Putin afirmou que as forças russas enfrentam no front ucraniano uma “força agressiva, armada e apoiada por todo o bloco da OTAN”. A declaração, feita diante de militares na Praça Vermelha, reforça a narrativa do Kremlin de que a invasão iniciada há mais de quatro anos é uma resposta a uma ameaça externa.

“O grande sucesso da geração vitoriosa inspira hoje os soldados que realizam a operação militar especial”, declarou Putin, em referência à luta contra o nazismo. “Estou firmemente convencido de que nossa causa é justa.
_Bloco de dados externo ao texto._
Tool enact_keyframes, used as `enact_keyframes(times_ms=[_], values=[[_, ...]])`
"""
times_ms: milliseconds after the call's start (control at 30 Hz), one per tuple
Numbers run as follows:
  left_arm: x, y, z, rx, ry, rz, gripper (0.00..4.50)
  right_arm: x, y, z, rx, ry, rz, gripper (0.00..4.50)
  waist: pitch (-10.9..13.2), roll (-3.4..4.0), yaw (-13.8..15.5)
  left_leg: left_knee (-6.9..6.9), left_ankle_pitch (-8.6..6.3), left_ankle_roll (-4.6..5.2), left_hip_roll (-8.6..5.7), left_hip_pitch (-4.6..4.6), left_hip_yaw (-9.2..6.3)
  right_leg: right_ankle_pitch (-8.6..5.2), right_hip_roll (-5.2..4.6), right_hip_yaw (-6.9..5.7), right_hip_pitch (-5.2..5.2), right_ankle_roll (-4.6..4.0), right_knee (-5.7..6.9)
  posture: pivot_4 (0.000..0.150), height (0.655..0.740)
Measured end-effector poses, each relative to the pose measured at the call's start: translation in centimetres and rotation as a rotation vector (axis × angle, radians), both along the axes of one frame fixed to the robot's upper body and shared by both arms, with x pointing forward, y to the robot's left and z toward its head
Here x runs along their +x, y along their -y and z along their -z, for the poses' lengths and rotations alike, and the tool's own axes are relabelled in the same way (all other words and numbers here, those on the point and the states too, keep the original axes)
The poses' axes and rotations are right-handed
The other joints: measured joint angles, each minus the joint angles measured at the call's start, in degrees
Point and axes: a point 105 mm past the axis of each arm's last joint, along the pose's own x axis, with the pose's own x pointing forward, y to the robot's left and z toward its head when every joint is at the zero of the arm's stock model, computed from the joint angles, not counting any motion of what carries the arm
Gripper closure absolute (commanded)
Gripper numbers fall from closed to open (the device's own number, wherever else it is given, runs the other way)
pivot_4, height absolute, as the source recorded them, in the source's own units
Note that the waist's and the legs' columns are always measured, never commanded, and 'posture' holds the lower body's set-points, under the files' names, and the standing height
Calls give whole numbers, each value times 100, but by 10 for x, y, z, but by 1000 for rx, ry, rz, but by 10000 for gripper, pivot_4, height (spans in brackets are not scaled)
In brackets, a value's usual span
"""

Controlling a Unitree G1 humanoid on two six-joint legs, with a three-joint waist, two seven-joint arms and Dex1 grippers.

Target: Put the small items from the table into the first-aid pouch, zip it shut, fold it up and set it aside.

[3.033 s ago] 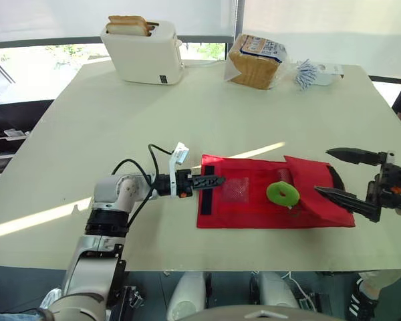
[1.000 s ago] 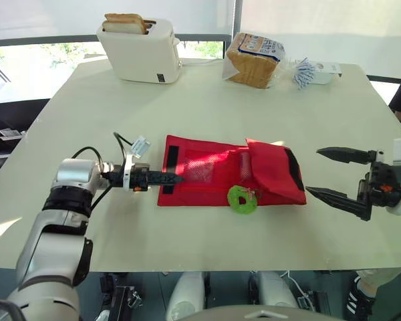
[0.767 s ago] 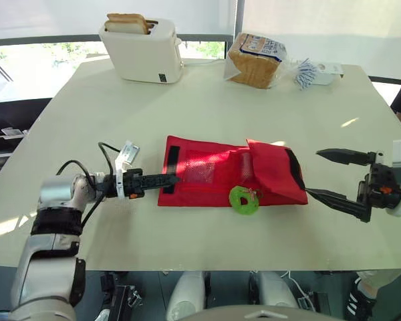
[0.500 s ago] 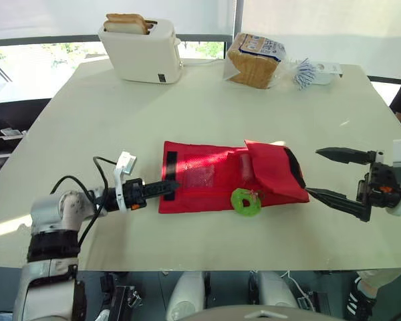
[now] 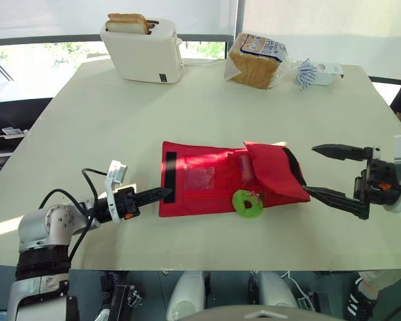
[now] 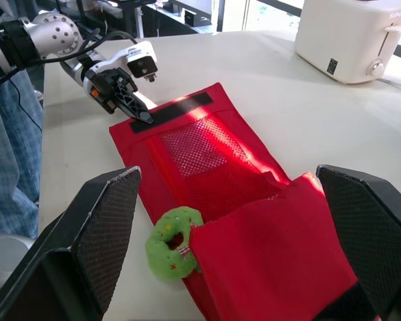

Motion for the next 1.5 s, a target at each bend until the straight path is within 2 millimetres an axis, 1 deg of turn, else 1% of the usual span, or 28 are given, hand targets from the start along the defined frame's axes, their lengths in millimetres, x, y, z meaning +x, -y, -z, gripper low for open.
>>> enact_keyframes(times_ms=[67,167,233,367,433,500,667,767,800,933,967,1000,1033,1067,1100,1133,1167,1200,1267,1300,1333,1367,1400,1433,1500], values=[[6,1,-5,1,14,-5,44840,0,0,0,1,0,-1,0,0,0,5,0,0,0,0,0,-1,0,0,-2,0,0,0,1500,7400],[18,3,-18,-1,54,3,44840,1,-1,1,5,-3,-1,0,0,0,5,0,0,0,-2,0,0,0,2,-2,1,0,0,1500,7400],[29,-1,-29,4,81,-2,44840,1,-1,1,6,-4,1,0,0,-1,-3,0,0,0,-4,0,1,0,4,-1,1,0,1,1500,7400],[45,-17,-58,71,160,-2,44840,3,2,3,2,-7,14,0,1,-1,-44,-2,0,0,-6,0,6,0,9,1,-1,1,2,1500,7400],[51,-19,-68,88,188,22,44840,4,2,3,-1,-9,19,0,1,-2,-44,-1,0,0,-8,0,7,0,9,1,0,1,2,1500,7400],[55,-16,-74,98,205,54,44840,6,3,4,0,-14,27,0,1,-2,-40,-1,0,1,-28,-1,7,0,9,1,0,1,2,1500,7400],[65,0,-95,107,275,151,44840,19,3,7,-11,-29,74,0,2,-4,-15,1,0,1,-31,-4,6,-1,8,2,-1,2,1,1500,7400],[69,17,-110,63,326,211,44840,26,1,12,-16,-44,101,0,3,-5,0,1,0,1,-31,-7,4,-1,7,1,-2,2,1,1500,7400],[69,28,-117,48,350,249,44840,28,0,17,-17,-54,107,0,3,-5,-4,2,0,1,-31,-8,4,0,7,1,-2,2,1,1500,7400],[63,43,-123,26,379,329,44840,36,7,26,-36,-60,158,0,3,-5,-17,2,0,1,-31,-8,5,0,7,3,-3,2,2,1500,7400],[59,50,-125,16,393,370,44840,41,9,34,-37,-71,178,0,3,-6,-18,3,0,1,-30,-7,4,0,8,3,-2,2,2,1500,7400],[59,51,-125,11,396,379,44840,42,10,36,-38,-78,182,0,3,-5,-18,4,0,0,-30,-7,6,0,8,4,-3,2,4,1500,7400],[57,54,-125,3,401,396,44840,47,10,45,-49,-93,196,0,4,-3,-29,4,1,1,-30,-5,6,0,8,5,-2,2,5,1500,7400],[57,54,-125,0,403,400,44971,50,10,51,-59,-102,206,2525,4,-3,-43,4,1,1,-31,-5,6,0,9,5,-3,2,5,1500,7400],[57,54,-125,-2,407,403,45000,56,9,59,-70,-110,218,5962,4,-3,-70,4,1,0,-30,-5,6,0,9,4,-4,2,6,1500,7400],[57,55,-126,-4,411,406,45000,59,8,62,-70,-114,223,8154,5,-2,-82,4,1,0,-30,-5,6,0,10,4,-5,2,6,1500,7400],[57,55,-125,0,418,408,45000,69,0,68,-74,-108,226,14230,5,-2,-126,4,2,-2,-29,-5,5,0,12,4,-5,2,7,1500,7400],[58,55,-123,7,417,413,45000,72,-9,73,-81,-107,209,20467,8,4,-139,3,3,-4,-30,-5,5,-1,11,5,-6,2,8,1500,7400],[59,54,-122,8,417,409,45000,77,-17,77,-80,-108,203,27508,8,1,-151,3,7,-10,-29,-6,3,-1,12,3,-7,2,7,1500,7400],[59,53,-120,7,413,410,45000,83,-27,80,-77,-107,202,30484,8,1,-163,3,14,-23,-28,-6,7,0,12,4,-9,2,9,1500,7400],[59,53,-120,6,413,409,45000,86,-35,85,-87,-112,195,36455,8,2,-164,3,15,-23,-28,-5,6,-1,12,4,-9,2,11,1500,7400],[60,53,-119,6,414,409,45000,88,-41,92,-109,-120,189,40029,9,2,-162,3,15,-24,-28,-5,6,-1,12,3,-10,2,11,1500,7400],[60,52,-119,5,416,408,45000,91,-46,101,-139,-132,192,44614,9,2,-160,3,15,-24,-29,-6,6,-1,12,2,-10,2,11,1500,7400],[60,52,-119,4,418,408,45000,94,-51,108,-155,-141,199,44614,9,2,-143,4,15,-25,-31,-7,6,-1,9,1,-10,2,10,1500,7400],[60,53,-120,0,419,410,45000,99,-57,112,-168,-140,210,44614,9,2,-138,7,15,-25,-32,-7,6,0,8,1,-9,2,10,1500,7400]])
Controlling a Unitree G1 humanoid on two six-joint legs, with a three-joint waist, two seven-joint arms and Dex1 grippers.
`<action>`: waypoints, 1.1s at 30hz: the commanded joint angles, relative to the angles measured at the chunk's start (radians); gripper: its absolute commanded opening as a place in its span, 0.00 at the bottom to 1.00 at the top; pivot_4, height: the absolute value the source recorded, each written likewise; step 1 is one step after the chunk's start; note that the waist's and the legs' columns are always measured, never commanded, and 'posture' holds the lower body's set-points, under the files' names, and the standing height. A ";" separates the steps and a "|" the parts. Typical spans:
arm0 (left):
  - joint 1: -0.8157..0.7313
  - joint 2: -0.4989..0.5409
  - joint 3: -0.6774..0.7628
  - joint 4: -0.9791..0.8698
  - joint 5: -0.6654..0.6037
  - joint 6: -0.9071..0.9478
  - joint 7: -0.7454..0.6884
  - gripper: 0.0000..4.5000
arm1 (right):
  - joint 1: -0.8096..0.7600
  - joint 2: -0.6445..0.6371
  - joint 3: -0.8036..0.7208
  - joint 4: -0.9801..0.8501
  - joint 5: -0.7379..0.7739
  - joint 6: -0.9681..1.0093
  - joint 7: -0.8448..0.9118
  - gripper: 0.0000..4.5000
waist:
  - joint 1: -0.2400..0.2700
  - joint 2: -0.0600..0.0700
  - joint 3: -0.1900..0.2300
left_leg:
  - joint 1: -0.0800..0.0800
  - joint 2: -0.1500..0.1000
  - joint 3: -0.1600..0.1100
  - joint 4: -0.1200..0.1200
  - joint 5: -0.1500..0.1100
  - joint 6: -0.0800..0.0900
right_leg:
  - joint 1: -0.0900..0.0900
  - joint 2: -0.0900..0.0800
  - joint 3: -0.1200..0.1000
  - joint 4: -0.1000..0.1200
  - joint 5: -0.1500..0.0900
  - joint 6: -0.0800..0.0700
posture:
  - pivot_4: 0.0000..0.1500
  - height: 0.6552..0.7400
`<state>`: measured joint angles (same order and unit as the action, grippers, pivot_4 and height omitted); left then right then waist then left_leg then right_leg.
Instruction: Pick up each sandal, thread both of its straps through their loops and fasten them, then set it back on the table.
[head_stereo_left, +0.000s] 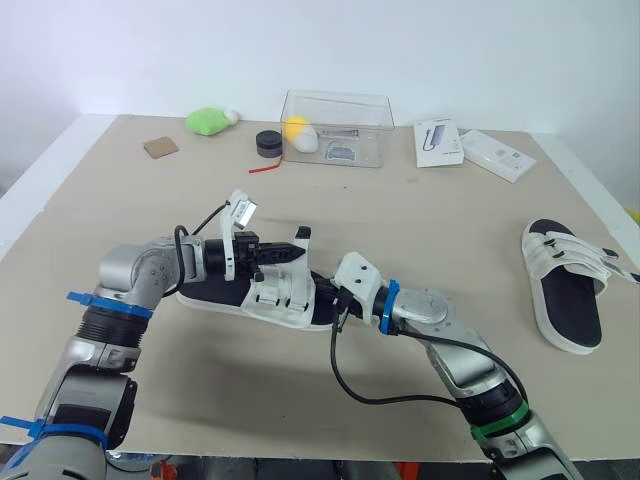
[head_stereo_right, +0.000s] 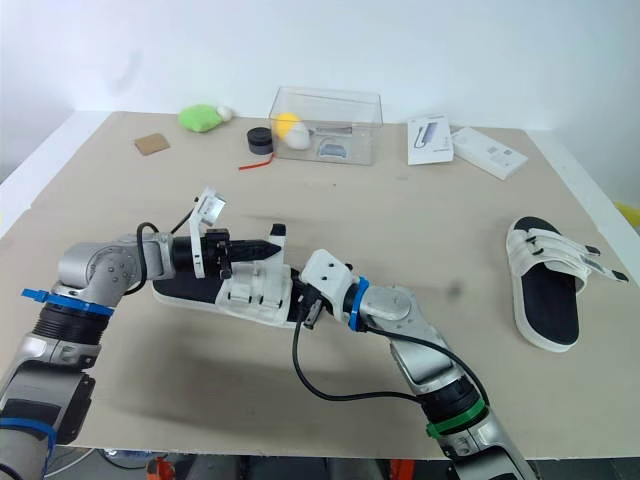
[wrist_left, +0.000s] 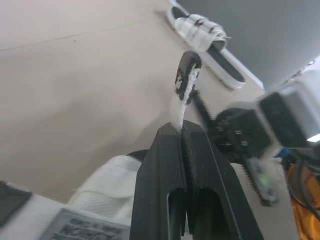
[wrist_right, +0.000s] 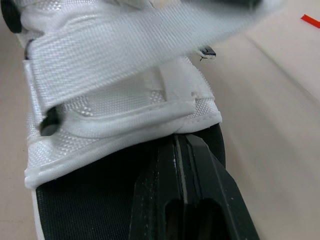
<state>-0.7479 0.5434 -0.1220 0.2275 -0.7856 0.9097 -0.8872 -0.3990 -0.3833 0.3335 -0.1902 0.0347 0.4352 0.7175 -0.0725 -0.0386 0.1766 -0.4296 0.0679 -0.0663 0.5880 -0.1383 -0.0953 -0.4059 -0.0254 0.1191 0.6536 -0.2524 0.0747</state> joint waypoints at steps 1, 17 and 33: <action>-0.033 -0.002 0.024 0.014 0.063 -0.036 -0.008 0.01 | 0.030 -0.015 0.031 0.019 -0.013 0.032 0.013 0.00 | 0.000 0.000 0.000 | 0.000 0.000 0.000 0.000 0.000 0.000 | 0.000 0.000 0.000 0.000 0.000 0.000 | 1.00 1.00; -0.019 0.019 -0.016 -0.004 0.172 0.045 -0.061 0.10 | 0.026 -0.018 0.027 0.018 -0.012 0.032 0.014 0.00 | 0.000 0.000 -0.001 | 0.000 0.000 0.000 0.000 0.001 0.001 | 0.001 0.000 0.000 0.000 0.001 0.001 | 1.00 1.00; -0.109 0.020 -0.067 0.056 0.350 -0.158 -0.157 0.98 | 0.017 -0.013 0.024 0.030 -0.012 0.023 0.013 0.00 | 0.000 0.000 -0.001 | 0.000 0.000 -0.001 0.000 0.000 0.001 | 0.000 0.000 0.000 0.000 0.001 0.001 | 1.00 1.00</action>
<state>-0.8271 0.5619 -0.1863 0.2834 -0.4636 0.8022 -1.0227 -0.4005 -0.3847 0.3366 -0.1917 0.0342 0.4374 0.7195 -0.0725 -0.0387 0.1759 -0.4297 0.0679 -0.0670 0.5878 -0.1379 -0.0948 -0.4055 -0.0253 0.1187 0.6536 -0.2519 0.0758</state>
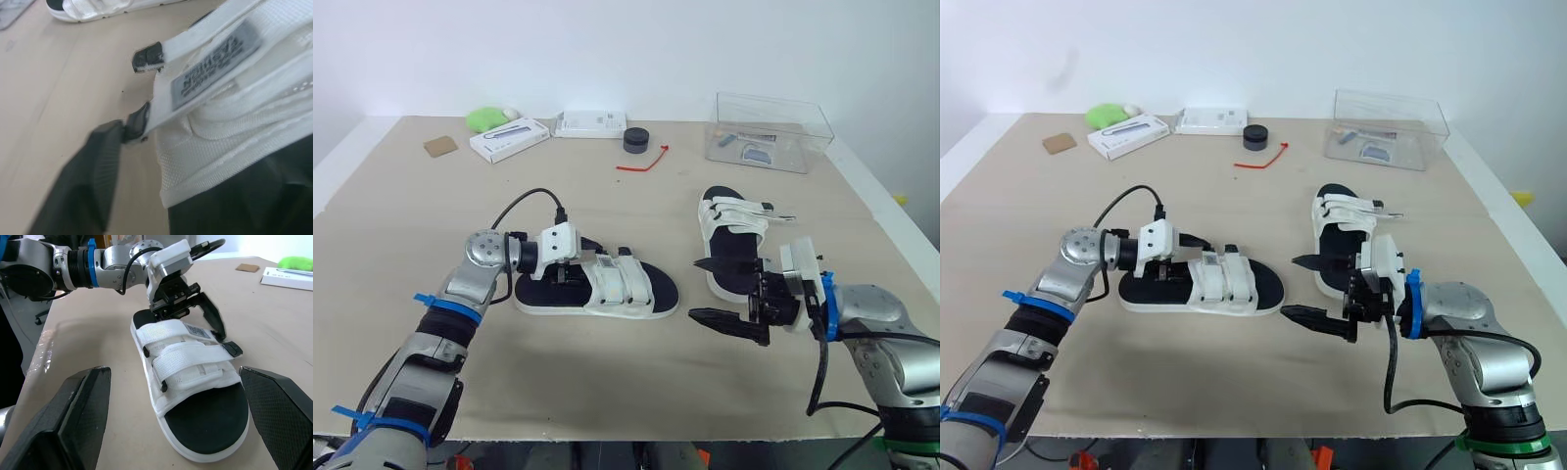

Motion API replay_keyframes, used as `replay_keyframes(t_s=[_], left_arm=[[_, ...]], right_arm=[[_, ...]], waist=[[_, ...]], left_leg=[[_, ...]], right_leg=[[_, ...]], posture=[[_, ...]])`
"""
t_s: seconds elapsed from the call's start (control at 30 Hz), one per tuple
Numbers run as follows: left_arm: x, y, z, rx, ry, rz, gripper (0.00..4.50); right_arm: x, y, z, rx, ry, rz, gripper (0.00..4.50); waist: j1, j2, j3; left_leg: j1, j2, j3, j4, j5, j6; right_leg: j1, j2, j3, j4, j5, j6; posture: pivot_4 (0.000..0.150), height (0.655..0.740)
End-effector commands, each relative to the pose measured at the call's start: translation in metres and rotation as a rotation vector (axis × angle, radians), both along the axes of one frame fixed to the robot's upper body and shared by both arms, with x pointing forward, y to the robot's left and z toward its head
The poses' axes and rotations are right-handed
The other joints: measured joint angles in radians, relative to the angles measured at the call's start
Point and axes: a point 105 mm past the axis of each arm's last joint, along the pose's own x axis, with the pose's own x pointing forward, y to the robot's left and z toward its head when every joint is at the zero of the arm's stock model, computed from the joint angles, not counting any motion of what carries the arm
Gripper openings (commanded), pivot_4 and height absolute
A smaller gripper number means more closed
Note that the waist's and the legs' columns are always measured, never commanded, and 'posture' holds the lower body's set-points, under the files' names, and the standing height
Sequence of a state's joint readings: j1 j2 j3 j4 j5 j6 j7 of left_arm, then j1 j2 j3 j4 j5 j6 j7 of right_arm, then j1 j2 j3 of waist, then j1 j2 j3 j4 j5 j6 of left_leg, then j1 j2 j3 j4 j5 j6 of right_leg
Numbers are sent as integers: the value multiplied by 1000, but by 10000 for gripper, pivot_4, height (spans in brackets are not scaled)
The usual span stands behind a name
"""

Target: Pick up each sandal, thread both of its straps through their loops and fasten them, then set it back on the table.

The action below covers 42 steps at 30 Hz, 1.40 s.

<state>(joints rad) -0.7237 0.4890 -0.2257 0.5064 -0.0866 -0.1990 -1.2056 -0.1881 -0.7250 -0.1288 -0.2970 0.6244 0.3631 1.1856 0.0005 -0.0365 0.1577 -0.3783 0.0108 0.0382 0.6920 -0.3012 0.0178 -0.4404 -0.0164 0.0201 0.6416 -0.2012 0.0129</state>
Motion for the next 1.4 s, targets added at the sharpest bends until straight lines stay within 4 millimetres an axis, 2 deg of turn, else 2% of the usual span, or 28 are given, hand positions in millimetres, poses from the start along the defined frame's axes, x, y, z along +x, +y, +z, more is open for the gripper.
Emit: replay_keyframes(t_s=[0.03, 0.07, 0.13, 0.2, 0.27, 0.33, 0.4, 0.5, 0.57, 0.67, 0.73, 0.87, 1.07, 1.17, 1.23, 1.3, 1.37, 1.4], left_arm=[[3, -4, 7, -35, -11, -3, 16894], [2, -4, 7, -41, -6, -1, 16894], [3, -4, 7, -49, -2, 8, 12701], [4, -4, 8, -55, 0, 21, 6673], [11, 0, 12, -78, 7, 104, 717], [27, 10, 23, -120, 4, 237, 717], [48, 29, 36, -158, -7, 424, 717], [80, 77, 61, -270, -18, 814, 717], [88, 100, 66, -299, -18, 980, 717], [92, 145, 65, -389, 10, 1286, 717], [90, 162, 58, -405, 23, 1398, 717], [87, 162, 49, -373, 12, 1434, 717], [84, 160, 41, -312, -3, 1445, 717], [82, 162, 43, -325, -14, 1449, 11383], [80, 161, 46, -341, -20, 1441, 22252], [77, 161, 49, -339, -39, 1431, 30099], [70, 156, 56, -338, -70, 1380, 40617], [64, 154, 62, -352, -89, 1349, 43441]], right_arm=[[-4, 0, 12, -1, -64, -5, 45000], [-4, 0, 12, 0, -65, -5, 45000], [-3, 1, 13, 1, -66, -4, 45000], [-2, 1, 14, 6, -65, -4, 45000], [2, 3, 15, 17, -63, -9, 45000], [6, 4, 15, 25, -64, -19, 45000], [10, 4, 16, 27, -68, -36, 45000], [18, 3, 17, 35, -89, -73, 45000], [24, 3, 18, 46, -108, -96, 45000], [36, 8, 18, 79, -115, -122, 45000], [42, 12, 16, 79, -114, -125, 45000], [49, 20, 15, 96, -108, -125, 45000], [53, 17, 14, 85, -106, -115, 45000], [56, 15, 15, 84, -105, -111, 45000], [56, 15, 16, 86, -103, -108, 45000], [56, 15, 16, 87, -103, -105, 45000], [56, 15, 16, 85, -103, -104, 45000], [57, 14, 17, 84, -104, -107, 45000]], waist=[[0, 0, 0], [0, 0, 0], [0, 0, 0], [0, 0, 0], [0, 0, 0], [0, 0, 0], [0, 0, 0], [0, -1, 1], [-3, -3, 2], [-5, -2, 2], [-5, -2, 2], [4, -3, 2], [11, -3, 2], [9, -3, 2], [9, -3, 2], [9, -3, 2], [9, -3, 2], [8, -3, 2]], left_leg=[[0, 0, 0, 1, 0, 0], [0, 0, 0, 1, 0, 0], [0, 0, 0, 3, 0, 0], [0, 0, 0, 3, 0, 0], [0, 0, -1, 3, 0, 0], [0, 0, 0, 4, 0, 0], [0, 0, -1, 5, 0, 0], [0, 1, -2, 5, 1, 0], [0, 2, -2, 6, 1, 0], [0, 3, -2, 5, 1, 0], [0, 3, -2, 5, 0, 0], [-4, 1, -3, 5, 1, -2], [-8, -3, -5, 6, 1, -3], [-7, -3, -5, 6, 1, -3], [-7, -2, -6, 6, 1, -3], [-7, -2, -7, 6, 2, -4], [-7, -2, -7, 6, 2, -5], [-7, -2, -7, 6, 2, -5]], right_leg=[[0, 0, 0, 1, 0, 0], [0, 0, 0, 1, 0, 0], [0, 0, 0, 3, 0, 0], [0, 0, 0, 3, 0, 0], [0, 0, 1, 4, 0, 0], [0, 1, 1, 4, 0, 0], [0, 1, 1, 4, 0, 0], [0, 3, 1, 6, 0, 0], [0, 4, 2, 6, 0, 0], [-1, 4, 2, 7, 0, -1], [-1, 0, 1, 7, 0, -1], [-3, -6, -2, 6, 1, -2], [-4, -11, -5, 5, 1, -1], [-4, -11, -5, 5, 1, -1], [-4, -10, -5, 6, 1, -1], [-4, -9, -6, 6, 2, -2], [-4, -9, -5, 6, 2, -3], [-4, -9, -5, 6, 2, -3]], posture=[[1500, 7400], [1500, 7400], [1500, 7400], [1500, 7400], [1500, 7400], [1500, 7400], [1500, 7400], [1500, 7400], [1500, 7400], [1500, 7400], [1500, 7400], [1500, 7400], [1500, 7400], [1500, 7400], [1500, 7400], [1500, 7400], [1500, 7400], [1500, 7400]])
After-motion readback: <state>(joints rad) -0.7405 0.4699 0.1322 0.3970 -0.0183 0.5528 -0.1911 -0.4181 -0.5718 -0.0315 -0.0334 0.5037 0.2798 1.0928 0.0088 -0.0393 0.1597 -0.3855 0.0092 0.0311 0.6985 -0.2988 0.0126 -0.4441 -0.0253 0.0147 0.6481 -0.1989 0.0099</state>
A vitória foi nossa, e o será para sempre.”

Cessar-fogo de três dias permitiu evento sem ataques imediatos

O discurso ocorreu sob uma trégua temporária de três dias, anunciada na véspera pelo presidente dos Estados Unidos, Donald Trump. O acordo, que também incluiu a troca de mil prisioneiros de cada lado, afastou temporariamente a ameaça de drones ucranianos sobre a capital russa durante a cerimônia.

O presidente ucraniano, Volodymyr Zelensky, confirmou a aceitação da trégua e ordenou que suas forças não atacassem o desfile em Moscou. “A Praça Vermelha é menos importante para nós do que a vida dos prisioneiros ucranianos que podem ser repatriados”, justificou.

Desfile enxuto e aliados em número reduzido

Diferentemente de anos anteriores, a celebração dos 81 anos da vitória sobre Hitler teve duração de apenas 45 minutos e não contou com exibição de armamentos, desfiles de cadetes ou escolas militares. Apenas líderes de Belarus, Cazaquistão, Laos, o rei da Malásia e o primeiro-ministro da Eslováquia marcaram presença — um grupo bem mais restrito do que o do ano passado, que incluiu o presidente Luiz Inácio Lula da Silva.

Imagens da televisão estatal russa mostraram ainda a participação de soldados norte-coreanos nas comemorações. Em 2025, militares da Coreia do Norte ajudaram Moscou a expulsar tropas ucranianas da região russa de Kursk.

Trégua abre nova frente diplomática

Após mais de quatro anos de conflito, que já deixou centenas de milhares de mortos e resultou no controle russo de cerca de 20% do território ucraniano (incluindo a Crimeia, anexada em 2014), a trégua de três dias representa um recomeço nas negociações.

Trump celebrou o acordo em sua plataforma, afirmando esperar que “este seja o começo do fim de uma guerra muito longa, mortal e difícil”. Enquanto isso, conversas entre negociadores ucranianos e americanos foram retomadas na Flórida, e Zelensky informou que enviados de Washington devem chegar à Ucrânia nas próximas semanas.